It happened so fast my brain could not keep up with the days. One morning she was out there cutting down the dead tomato vines, and the next she was sitting on the edge of our bed, looking at her hands with a strange, blank expression.
“My arm feels heavy, Ray,” she whispered, and her voice sounded so small it made my stomach drop.
Three weeks later, we were sitting in a sterile room at the county hospital, listening to a young doctor with a clean clipboard use words like metastatic and aggressive.
He spoke in a very quiet, professional voice, but it sounded like static to me. I could not draw a breath.
Marie did not cry. She just reached over and took my hand. Her fingers were cold, and they did not smell like lavender soap anymore. They smelled like alcohol wipes and hospital sheets.
She was gone before the first hard frost.
I let the garden go. I could not go near the back porch without feeling a cold knot in my stomach.
Sarah came over and offered to clean up the yard, to pull down the dry, blackening vines and stack the wire cages against the wooden fence.
“Just leave it, Sarah,” I said, my voice sharper than I meant it to be. I did not want anyone touching her things.
So she left it.
All through November, December, and January, the yard looked like a graveyard. The wind whipped the dry vines against the fence, making a scratching sound that kept me awake at night.

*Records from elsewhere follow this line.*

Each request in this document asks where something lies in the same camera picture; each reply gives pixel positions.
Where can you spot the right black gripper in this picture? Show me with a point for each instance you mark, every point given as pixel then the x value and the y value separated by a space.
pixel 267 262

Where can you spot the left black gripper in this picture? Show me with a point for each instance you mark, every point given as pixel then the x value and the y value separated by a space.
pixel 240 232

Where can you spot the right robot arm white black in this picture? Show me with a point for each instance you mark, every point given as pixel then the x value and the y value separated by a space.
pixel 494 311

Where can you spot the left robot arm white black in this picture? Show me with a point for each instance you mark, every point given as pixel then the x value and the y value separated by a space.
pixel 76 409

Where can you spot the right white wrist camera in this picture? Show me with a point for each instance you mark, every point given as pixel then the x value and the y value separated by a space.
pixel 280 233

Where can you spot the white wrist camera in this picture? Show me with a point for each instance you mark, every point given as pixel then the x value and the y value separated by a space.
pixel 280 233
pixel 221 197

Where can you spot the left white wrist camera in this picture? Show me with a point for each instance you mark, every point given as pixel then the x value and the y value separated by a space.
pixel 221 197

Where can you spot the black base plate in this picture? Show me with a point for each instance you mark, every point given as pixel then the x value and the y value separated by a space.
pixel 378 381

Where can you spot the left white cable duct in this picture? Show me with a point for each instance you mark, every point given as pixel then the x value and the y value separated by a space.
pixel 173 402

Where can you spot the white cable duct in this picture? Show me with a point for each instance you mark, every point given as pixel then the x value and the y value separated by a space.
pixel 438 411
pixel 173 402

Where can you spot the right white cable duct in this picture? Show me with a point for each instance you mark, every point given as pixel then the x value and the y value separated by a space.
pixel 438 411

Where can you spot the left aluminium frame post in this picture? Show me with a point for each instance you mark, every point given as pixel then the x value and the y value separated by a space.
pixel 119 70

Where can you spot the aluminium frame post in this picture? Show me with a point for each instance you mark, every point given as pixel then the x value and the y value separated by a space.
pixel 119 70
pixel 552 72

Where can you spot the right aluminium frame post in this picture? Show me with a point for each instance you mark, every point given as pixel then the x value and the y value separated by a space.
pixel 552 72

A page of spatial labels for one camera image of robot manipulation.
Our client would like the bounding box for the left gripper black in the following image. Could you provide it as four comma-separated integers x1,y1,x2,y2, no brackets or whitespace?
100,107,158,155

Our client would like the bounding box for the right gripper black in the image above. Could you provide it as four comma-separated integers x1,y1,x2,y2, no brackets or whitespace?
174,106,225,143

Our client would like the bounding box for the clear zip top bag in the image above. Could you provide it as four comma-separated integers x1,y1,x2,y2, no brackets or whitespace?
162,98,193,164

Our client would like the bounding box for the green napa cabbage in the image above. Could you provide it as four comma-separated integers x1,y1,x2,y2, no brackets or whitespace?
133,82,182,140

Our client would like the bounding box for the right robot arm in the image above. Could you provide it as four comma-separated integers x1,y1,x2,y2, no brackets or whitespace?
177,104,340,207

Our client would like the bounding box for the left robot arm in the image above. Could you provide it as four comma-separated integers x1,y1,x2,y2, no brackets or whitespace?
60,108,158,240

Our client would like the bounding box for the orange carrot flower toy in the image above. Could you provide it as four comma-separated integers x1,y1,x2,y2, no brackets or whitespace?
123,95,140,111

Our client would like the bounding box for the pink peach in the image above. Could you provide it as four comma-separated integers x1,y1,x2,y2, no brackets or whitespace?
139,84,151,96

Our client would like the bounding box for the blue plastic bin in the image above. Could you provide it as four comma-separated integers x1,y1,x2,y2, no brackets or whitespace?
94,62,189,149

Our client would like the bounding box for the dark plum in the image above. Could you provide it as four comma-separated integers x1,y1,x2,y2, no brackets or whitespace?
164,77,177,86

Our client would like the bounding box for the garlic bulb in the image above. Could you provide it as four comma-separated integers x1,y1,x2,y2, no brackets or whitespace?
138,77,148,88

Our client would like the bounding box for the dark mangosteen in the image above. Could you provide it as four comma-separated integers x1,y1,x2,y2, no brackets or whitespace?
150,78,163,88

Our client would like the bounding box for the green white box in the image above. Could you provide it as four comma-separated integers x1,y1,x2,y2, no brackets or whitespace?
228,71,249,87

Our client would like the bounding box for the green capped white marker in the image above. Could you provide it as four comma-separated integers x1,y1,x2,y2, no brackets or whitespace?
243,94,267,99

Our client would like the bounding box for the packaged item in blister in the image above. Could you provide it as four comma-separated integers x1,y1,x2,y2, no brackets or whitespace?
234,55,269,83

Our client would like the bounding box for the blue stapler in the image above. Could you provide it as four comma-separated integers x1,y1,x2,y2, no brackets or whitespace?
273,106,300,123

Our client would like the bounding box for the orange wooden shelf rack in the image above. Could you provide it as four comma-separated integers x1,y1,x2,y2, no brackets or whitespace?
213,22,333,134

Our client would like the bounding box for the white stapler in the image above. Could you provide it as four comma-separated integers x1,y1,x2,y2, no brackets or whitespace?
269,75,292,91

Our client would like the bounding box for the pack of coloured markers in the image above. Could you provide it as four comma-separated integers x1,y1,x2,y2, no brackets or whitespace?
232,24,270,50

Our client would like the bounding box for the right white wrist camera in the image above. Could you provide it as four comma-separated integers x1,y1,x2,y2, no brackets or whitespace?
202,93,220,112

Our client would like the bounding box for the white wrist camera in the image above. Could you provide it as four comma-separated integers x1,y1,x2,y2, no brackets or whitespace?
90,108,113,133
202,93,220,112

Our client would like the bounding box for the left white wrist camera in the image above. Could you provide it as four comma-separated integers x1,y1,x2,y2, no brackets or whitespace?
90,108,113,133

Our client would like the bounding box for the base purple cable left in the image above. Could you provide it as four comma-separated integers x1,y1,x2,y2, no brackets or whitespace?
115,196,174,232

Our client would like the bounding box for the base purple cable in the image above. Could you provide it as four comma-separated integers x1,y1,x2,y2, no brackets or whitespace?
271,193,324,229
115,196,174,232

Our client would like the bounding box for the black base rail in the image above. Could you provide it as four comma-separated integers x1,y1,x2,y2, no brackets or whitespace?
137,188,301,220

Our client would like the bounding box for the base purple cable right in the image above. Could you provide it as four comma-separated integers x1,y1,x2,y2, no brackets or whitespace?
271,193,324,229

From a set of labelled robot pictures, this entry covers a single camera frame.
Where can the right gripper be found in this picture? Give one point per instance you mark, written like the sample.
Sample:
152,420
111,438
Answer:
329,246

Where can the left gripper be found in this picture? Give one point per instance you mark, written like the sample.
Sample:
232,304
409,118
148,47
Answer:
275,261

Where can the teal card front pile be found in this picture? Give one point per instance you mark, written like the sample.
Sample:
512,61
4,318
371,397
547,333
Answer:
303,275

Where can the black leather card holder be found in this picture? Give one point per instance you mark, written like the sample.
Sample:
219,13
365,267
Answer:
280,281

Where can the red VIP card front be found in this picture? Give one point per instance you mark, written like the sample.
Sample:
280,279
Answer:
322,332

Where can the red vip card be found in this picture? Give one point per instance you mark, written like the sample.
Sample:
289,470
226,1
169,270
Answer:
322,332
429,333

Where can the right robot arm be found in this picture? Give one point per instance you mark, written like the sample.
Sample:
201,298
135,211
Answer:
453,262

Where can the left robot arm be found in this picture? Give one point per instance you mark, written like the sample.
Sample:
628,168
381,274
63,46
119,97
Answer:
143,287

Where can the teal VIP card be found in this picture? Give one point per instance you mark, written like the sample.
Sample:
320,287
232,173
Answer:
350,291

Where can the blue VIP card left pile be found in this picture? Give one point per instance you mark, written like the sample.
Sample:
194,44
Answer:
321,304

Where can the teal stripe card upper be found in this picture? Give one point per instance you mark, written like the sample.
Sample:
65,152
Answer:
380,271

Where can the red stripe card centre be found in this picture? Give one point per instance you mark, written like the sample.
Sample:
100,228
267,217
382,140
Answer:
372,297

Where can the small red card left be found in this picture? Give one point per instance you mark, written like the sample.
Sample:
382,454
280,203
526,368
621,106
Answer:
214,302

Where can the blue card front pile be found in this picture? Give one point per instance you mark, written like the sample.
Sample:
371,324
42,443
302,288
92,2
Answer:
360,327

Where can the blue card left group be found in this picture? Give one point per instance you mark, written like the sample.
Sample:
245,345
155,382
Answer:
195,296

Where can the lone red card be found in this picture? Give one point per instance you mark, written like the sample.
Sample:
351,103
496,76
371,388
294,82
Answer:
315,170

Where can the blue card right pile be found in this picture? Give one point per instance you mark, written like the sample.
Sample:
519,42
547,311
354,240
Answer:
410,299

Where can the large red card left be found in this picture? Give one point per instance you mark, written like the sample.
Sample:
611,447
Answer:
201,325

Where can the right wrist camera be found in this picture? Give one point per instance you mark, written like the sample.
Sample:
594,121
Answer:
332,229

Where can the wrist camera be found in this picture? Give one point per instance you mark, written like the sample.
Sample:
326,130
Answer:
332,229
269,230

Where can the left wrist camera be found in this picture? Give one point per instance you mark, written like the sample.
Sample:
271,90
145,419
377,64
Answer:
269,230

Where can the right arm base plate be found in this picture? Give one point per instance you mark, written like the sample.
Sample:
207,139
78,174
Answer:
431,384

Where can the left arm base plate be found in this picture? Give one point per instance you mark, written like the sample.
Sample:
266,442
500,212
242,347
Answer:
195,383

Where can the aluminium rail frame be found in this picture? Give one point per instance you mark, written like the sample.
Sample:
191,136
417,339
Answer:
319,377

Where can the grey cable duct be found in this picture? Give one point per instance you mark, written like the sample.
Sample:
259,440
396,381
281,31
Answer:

I stayed inside. I ate canned soup. I watched television programs I did not care about. I did not drive the Buick. I did not go to the hardware store to talk to the other retired fellas.
I was seventy-two years old, and for the first time in my life, I was completely alone in a house that felt too big and too quiet.
The winter was long and gray, the kind of Michigan winter that seems to eat away at your bones. I kept thinking about how Marie used to handle the cold.
She would sit by the radiator with her seed catalogs, marking pages with a red pen, planning her beds for the next year.
“We need more calcium in the north bed, Ray,” she would tell me.
I would just nod and look back at my newspaper, not really listening, assuming she would always be the one to worry about the north bed. Now, there was no red pen. There were no catalogs.
The house was so quiet I could hear the refrigerator hum, then stop, then start again.
I had a routine. I got up at seven. I made a pot of black coffee. I drank one mug while standing at the stove, then I sat in Marie’s chair by the window. But I never looked out at the garden. I kept the blinds pulled tight.